Saturday, March 11, 2017

Book Review of Origen's "On Prayer"

Origen’s On Prayer is a thorough treatise on—you guessed it—prayer. Origen himself was a second- to third-century Christian scholar, and “the most prolific and learned of all Christian writers before the Council of Nicaea.”[1] The guy wasn’t kidding around. In On Prayer, he analyzes various kinds of prayers, crushes objections offered against prayer, and gives a deep and lengthy analysis of the Our Father. He generally argues from a solidly Scriptural basis; however, it’s important to keep in mind that he is not doctrinally infallible.

I find parts of the work to be personally inspiring and eye-opening. For instance, Origen points out that “When [devout disposition in the season of prayer] is regularly practiced, how many sins it keeps us from, and how many achievements it brings us to, is known only to those who have given themselves up with some degree of constancy to prayer.”[2] I find this both inspiring for my own sake and reminiscent of the words of St. Alphonsus Liguori: “He who prays is certainly saved. He who prays not is certainly damned.”[3] I also find interesting Origen’s understanding of how God, in answering our prayers, “has with due regard to each movement of our free wills prearranged what also is at once to occur in His providence and to take place according to the train of future events,”[4] and insightful how Origen argued from Scripture that “Give us, this day, our daily bread” referred to our asking for the Living Bread from heaven rather than Earthly bread[5]—though this is certainly not the emphasis given this line by all early Christian scholars.[6]

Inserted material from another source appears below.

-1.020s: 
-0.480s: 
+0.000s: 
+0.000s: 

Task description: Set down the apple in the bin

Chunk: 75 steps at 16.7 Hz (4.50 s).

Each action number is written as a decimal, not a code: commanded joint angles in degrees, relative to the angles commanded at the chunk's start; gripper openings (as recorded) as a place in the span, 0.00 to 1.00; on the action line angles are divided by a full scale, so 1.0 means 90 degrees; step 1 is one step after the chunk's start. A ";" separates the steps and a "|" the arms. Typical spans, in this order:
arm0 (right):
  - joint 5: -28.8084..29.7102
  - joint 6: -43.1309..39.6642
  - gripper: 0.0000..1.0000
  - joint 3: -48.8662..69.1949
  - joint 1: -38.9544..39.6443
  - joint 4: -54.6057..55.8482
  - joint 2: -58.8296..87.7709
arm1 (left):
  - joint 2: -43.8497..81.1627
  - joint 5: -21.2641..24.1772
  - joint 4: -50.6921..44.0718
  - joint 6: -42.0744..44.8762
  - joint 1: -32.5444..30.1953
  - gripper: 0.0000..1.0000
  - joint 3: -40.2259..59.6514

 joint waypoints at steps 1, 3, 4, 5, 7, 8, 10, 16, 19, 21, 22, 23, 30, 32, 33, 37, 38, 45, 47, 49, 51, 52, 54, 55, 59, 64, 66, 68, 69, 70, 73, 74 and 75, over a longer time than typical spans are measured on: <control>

Thorough and Scriptural as it is, however, On Prayer strays at times from authentic Church teaching. One example is when Origen says we should pray only to God the Father, praying not to the Son but only through Him[7]—whereas Catholic teaching permits and even encourages us to pray to saints. Another instance is when he attempts to say that even those who have blasphemed the Holy Spirit will one day be forgiven.[8] This latter error actually ties in with a seriously inaccurate belief he adopted: that all creatures, even those in hell, would one day “arrive at union with God.”[9] In light of such heretical teachings, however, one should consider this passage, taken from the last paragraph of On Prayer:

Thus, Ambrosius and Tatiana, studious and genuine brethren in piety, according to my ability I have struggled through my treatment of the subject of prayer and of the prayer in the Gospels together with its preface in Matthew. But if you press on to the things in front and forget those behind and pray for me in my undertaking, I do not despair of being enabled to receive from God the Giver a fuller and more divine capacity for all these matters, and with it to discuss the same subject again in a nobler, loftier, and clearer way.[10]

How many can claim to be so humble concerning their own understandings, of prayer or of much of anything else?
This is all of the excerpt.